A movement going in the opposite direction is that of California, which passed Proposition 13 in 1978. It reduced the , which includes land tax, so that the revenue needed to pay for schools and social services had to be made up by an increase in wage and sales taxes, which negatively affects workers, especially the poor. One result of this has been the extremely high prices of housing and higher unemployment in California.

Another reason that land tax is beneficial to working people is that the rent or selling price is not based on the costs to the owner or seller, but on the value which is increased by what the local and state governments do, and sellers and those who rent out their property are already charging the full land rent, even though their costs are minimal.

I think the principles of this movement can be summed up as: 1. Tax only those activities that limit someone else’s freedom and opportunity. (If I own a large piece of land, the government gives me exclusive right to use it: that means that nobody else can use it, without my permission) Pollution would also fall under this criterion. 2. Consider the whole cycle of (a). earning by working, (b) buying a piece of land, (c) using it, then (d) selling it, or having one’s heirs sell it. This movement is sometimes a hard sell, because most influential people thank of themselves as landowners rather than workers. This is especially true of politicians. It’s important to think of all people especially the homeless, as well as young people who typically start adult life with no land. Last week Karin suggested that for Lent we should give up indifference to others. She got the idea from Pope Francis. 3. Use the questions of “who benefits? who pays,? and who decides?”, when thinking about a public issue or program or the lack of one. 4. Think about the incentives or disincentives that each kind of tax encourages. A tax on land encourages a frugal use of land. A tax on work discourages people from working or creating jobs. 5. Examine privilege, which means Private Law. Which laws in reality restrict the 80% while favoring the 20%?

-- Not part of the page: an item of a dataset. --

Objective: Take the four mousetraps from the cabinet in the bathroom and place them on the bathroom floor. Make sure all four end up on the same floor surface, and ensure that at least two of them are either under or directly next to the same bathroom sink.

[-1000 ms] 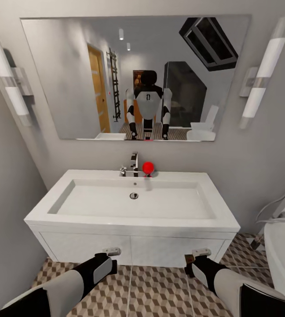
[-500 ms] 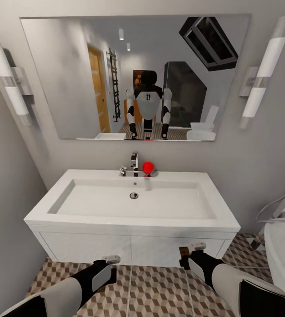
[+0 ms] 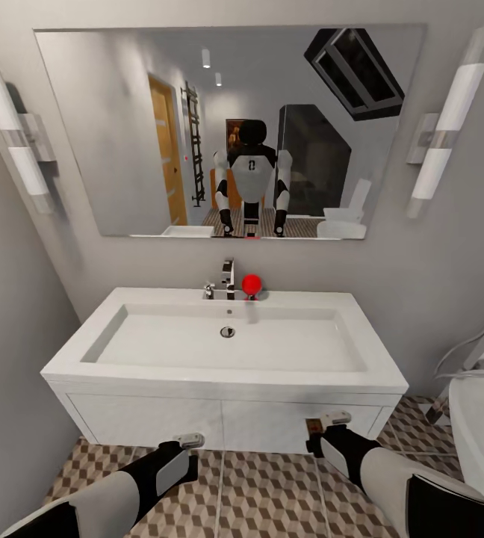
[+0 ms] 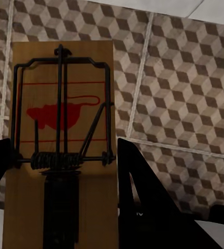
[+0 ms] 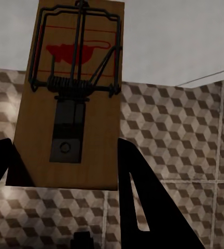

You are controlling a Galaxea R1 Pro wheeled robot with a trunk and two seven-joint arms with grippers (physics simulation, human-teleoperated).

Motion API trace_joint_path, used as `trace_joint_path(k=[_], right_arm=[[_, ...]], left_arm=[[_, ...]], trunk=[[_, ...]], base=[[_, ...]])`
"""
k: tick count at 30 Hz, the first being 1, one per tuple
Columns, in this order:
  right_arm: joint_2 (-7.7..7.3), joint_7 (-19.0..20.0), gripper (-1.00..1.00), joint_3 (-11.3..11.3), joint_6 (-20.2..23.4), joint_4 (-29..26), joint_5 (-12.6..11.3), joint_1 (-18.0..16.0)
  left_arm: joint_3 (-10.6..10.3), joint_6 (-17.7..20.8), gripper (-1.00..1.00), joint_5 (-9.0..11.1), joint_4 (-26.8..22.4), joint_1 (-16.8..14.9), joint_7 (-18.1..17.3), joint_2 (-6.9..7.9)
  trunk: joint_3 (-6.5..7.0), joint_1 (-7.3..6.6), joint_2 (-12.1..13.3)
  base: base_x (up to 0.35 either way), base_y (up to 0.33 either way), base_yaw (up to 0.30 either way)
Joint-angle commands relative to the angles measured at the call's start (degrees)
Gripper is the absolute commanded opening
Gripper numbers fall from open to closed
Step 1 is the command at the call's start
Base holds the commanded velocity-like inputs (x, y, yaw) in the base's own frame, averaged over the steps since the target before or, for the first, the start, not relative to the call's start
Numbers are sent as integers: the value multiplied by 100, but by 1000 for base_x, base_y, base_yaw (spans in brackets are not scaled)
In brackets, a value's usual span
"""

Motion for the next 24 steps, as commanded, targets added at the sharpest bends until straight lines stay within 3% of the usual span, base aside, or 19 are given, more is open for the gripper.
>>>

One of the other things that affects the cost of land and therefore of hosing is zoning. Much of the land in our cities is zoned R-4 or R-6. This means that if person wants to live in those areas; they have to able to buy or rent a quarter or a sixth of an acre and the house that is built on that land. This excludes most people who don’t have a college education and many that do. I suggest that you look up Jane Jacobs and her book the Death and Birth of Great American Cities.

3 The thing that most drew me to the Mennonite Church was the book “Living More with Less” by Doris Janzen Longacre,. Its main principle is: more life with less stuff. I think this particularly applies to land, especially given that it’s a limited resource.

Also, this system is sometimes called the Third Way, because it’s socialistic with respect to natural recourses, yet free-enterprising in regard to allowing people to keep the fruits of their human work, manual or mental.

Also as Mennonites, we need to look at the unequal distribution of natural resources as a cause of most wars. A Jewish friend of mine Walt Rybeck, has written a book “Re- solving the Economic Puzzle” in which he asserts that Land Value Tax would solve many of the existing conflicts between Israelis and Palestinians.

Another acquaintance, Fred Harrison, has written a book The Preditor Culture: The Systemic Roots and Intent of Organised Violence

For me, this understanding of land had a strong affect on my thoughts on immigration policies. As I’ve hinted earlier: how can we European-Americans expel the very people whose land we took by deception and violence?

Jesus said “Blessed are the meek for they shall inherit the land”. I believe that it is the responsibility of us, the not-so-meek to be sure that the meek do, in fact, inherit it.

I’d like you to indulge me once more, by singing the verse we sang at the start.